Personal information
- Full name: Chloe Davies
- Nationality: British
- Born: 15 December 1998 (age 27) Midsomer Norton, England

Sport
- Sport: Swimming
- Strokes: freestyle, backstroke, medley
- Club: Trowbridge ASC

Medal record
Representing Great Britain
Women's swimming
IPC World Championships
| Bronze medal – third place | 2013 Montreal | 200m medley SM14 |
IPC European Championships
| Bronze medal – third place | 2014 Eindhoven | 200m freestyle S14 |

= Chloe Davies =

British Paralympic swimmer

Chloe Davies (born 15 December 1998) is a British Paralympic swimmer. Davies competes in S14 events mainly freestyle, backstroke and medley preferring shorter distances. She qualified for the 2012 Summer Paralympics becoming Great Britain's youngest competitor at the Games.

==Career history==
Davies was born in Midsomer Norton, England in 1998. Davies, who has difficulties with her short-term memory and also suffers from an auditory processing disorder, began swimming when her mother took her to the local pool as a baby.
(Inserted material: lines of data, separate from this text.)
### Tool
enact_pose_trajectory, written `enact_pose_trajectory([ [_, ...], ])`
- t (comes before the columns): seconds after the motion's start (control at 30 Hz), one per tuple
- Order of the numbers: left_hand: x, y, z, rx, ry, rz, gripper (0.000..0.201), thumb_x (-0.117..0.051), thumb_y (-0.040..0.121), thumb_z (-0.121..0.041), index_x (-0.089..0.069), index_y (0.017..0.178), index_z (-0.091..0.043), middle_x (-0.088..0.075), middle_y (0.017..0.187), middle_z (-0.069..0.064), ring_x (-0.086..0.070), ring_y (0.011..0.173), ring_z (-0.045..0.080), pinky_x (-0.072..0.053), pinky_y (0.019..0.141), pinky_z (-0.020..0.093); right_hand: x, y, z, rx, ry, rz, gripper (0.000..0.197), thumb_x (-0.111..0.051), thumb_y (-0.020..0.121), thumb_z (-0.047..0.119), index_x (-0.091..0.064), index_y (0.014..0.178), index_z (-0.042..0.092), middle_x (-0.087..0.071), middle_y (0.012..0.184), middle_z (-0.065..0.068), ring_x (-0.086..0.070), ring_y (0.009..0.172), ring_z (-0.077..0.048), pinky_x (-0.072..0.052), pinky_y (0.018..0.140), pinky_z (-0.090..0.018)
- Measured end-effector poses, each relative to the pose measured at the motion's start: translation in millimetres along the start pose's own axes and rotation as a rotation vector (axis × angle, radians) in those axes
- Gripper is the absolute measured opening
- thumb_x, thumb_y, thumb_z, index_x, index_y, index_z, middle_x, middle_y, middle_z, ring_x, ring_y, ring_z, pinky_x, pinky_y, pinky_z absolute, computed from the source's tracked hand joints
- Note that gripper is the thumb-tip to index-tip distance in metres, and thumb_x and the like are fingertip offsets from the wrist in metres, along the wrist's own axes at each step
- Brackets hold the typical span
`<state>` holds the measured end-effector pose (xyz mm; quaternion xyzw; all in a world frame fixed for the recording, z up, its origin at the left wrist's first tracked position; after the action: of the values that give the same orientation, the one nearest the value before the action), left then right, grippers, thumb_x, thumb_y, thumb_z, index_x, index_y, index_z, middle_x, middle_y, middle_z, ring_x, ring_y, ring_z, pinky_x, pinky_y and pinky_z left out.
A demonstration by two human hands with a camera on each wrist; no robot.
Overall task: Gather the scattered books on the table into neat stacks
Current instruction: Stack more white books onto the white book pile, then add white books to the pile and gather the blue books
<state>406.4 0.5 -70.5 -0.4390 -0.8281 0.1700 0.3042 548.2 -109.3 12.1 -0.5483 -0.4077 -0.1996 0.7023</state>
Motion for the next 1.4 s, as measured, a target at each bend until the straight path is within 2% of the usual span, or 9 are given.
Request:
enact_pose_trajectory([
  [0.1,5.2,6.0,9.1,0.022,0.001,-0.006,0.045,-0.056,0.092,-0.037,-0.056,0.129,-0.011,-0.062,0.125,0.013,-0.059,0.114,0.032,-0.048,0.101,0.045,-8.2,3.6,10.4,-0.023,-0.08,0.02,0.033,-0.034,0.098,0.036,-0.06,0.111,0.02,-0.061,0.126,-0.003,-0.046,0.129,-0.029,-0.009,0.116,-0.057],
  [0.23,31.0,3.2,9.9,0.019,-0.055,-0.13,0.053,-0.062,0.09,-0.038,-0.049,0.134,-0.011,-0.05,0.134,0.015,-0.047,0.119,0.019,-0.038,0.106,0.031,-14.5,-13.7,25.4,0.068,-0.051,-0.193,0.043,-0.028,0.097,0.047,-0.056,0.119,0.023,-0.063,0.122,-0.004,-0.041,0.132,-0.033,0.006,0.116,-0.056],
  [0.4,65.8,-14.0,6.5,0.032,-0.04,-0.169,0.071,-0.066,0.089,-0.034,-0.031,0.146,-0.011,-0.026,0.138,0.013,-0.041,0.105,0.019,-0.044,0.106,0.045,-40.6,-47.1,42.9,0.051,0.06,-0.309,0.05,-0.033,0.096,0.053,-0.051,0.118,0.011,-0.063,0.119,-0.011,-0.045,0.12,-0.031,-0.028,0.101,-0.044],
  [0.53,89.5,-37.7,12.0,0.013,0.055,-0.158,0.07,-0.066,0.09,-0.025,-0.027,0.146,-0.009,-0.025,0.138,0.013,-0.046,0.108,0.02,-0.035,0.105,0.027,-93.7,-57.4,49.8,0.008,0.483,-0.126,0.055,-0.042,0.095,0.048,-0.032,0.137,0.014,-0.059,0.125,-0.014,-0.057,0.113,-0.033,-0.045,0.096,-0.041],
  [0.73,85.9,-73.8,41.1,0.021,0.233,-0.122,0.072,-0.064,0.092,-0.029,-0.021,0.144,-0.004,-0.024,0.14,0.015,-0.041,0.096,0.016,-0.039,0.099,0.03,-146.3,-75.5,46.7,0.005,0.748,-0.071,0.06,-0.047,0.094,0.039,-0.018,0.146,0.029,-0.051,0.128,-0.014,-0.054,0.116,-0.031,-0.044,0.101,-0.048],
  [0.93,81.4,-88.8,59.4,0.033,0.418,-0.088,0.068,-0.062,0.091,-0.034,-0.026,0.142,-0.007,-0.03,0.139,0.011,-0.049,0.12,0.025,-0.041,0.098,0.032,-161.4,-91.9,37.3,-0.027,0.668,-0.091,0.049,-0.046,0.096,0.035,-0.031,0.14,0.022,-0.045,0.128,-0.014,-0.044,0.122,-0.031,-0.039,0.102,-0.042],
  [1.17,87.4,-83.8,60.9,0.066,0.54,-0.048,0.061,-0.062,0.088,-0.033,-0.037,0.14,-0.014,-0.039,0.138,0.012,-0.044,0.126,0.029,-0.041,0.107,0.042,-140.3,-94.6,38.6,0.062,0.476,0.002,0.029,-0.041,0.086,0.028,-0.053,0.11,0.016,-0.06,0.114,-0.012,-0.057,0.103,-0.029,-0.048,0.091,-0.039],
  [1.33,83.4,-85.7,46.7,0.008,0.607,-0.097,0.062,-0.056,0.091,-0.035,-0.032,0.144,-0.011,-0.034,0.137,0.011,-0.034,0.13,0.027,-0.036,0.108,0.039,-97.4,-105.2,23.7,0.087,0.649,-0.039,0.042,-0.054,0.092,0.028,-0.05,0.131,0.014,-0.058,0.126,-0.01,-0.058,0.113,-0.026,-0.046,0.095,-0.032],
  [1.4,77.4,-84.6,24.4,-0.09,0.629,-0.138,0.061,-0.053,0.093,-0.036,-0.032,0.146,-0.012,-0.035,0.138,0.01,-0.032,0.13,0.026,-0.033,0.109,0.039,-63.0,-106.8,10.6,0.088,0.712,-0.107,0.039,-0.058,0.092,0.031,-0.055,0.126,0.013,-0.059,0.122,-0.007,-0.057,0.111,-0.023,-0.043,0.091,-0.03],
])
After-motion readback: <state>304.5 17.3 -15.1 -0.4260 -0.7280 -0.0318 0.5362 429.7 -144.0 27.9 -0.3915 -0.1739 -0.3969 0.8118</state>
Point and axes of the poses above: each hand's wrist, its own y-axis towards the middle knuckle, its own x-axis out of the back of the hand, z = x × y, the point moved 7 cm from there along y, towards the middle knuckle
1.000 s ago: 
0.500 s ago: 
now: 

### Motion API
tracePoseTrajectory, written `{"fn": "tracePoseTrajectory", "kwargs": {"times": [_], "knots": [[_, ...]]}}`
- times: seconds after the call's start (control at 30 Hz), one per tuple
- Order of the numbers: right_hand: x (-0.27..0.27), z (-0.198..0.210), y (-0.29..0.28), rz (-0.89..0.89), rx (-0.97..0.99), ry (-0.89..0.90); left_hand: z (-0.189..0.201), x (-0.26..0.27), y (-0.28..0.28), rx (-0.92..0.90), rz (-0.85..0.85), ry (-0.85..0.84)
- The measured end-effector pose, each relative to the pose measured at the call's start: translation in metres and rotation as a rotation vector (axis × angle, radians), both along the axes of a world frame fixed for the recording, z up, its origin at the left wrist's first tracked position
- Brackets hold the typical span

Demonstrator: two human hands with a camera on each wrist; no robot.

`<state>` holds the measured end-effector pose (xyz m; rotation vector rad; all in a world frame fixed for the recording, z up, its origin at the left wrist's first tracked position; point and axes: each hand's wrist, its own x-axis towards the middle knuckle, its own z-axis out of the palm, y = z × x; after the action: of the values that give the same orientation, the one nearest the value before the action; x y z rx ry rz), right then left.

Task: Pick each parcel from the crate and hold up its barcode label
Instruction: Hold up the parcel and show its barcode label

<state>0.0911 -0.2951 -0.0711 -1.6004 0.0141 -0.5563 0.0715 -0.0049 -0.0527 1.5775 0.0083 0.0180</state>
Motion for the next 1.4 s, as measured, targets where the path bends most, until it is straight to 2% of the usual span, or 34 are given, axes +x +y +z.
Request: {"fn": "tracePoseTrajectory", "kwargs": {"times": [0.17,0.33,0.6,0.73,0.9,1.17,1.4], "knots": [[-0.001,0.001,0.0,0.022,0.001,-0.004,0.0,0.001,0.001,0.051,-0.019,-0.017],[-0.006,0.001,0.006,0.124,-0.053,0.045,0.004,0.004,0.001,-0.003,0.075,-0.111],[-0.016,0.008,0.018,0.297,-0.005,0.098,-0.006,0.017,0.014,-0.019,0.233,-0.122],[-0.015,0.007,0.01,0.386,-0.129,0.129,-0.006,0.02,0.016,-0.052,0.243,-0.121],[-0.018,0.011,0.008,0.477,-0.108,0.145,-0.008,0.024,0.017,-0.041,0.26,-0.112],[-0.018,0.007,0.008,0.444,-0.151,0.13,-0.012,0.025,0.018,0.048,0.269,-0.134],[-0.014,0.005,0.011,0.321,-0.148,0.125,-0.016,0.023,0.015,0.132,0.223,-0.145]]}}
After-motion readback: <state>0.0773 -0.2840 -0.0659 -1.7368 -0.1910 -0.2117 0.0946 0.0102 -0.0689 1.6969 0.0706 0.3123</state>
She joined a local club and began competing from the age of seven.

Davies joined Trowbridge ASC and began competing at national level. In 2011, at the age of 12, she entered the National Short Course Championships in Sheffield, where she set a British record in the S14 category for the 100m backstroke. The following year she competed in the 2012 British Championships in London. There she competed in both the 200m freestyle and 100m backstroke for her classification. She finished fifth in the backstroke and second in the freestyle, qualifying for the 2012 Summer Paralympics in both events.

At the 2012 Paralympics Davies finished first in heat three of the 100m backstroke, posting a personal best of 1:09.22, the fastest qualifying time of the heats. Despite her strong performance in the heats, in the final she was unable to reproduce her qualifying time, recording 1:10.10 to finish fifth behind Great Britain team-mate Jessica-Jane Applegate. Davies also competed in the 200m freestyle and although finishing third in her heat, she was just under a second too slow to qualify for the final as one of the eight fastest swimmers.

In 2013, Davies was again selected for the British team, this time for the 2013 IPC Swimming World Championships in Montreal. There she competed in three events, the 200m freestyle, 100m backstroke and 200m individual medley. She posted 6th in the freestyle and 4th in the backstroke, but took bronze in the medley, her first medal of a major international event.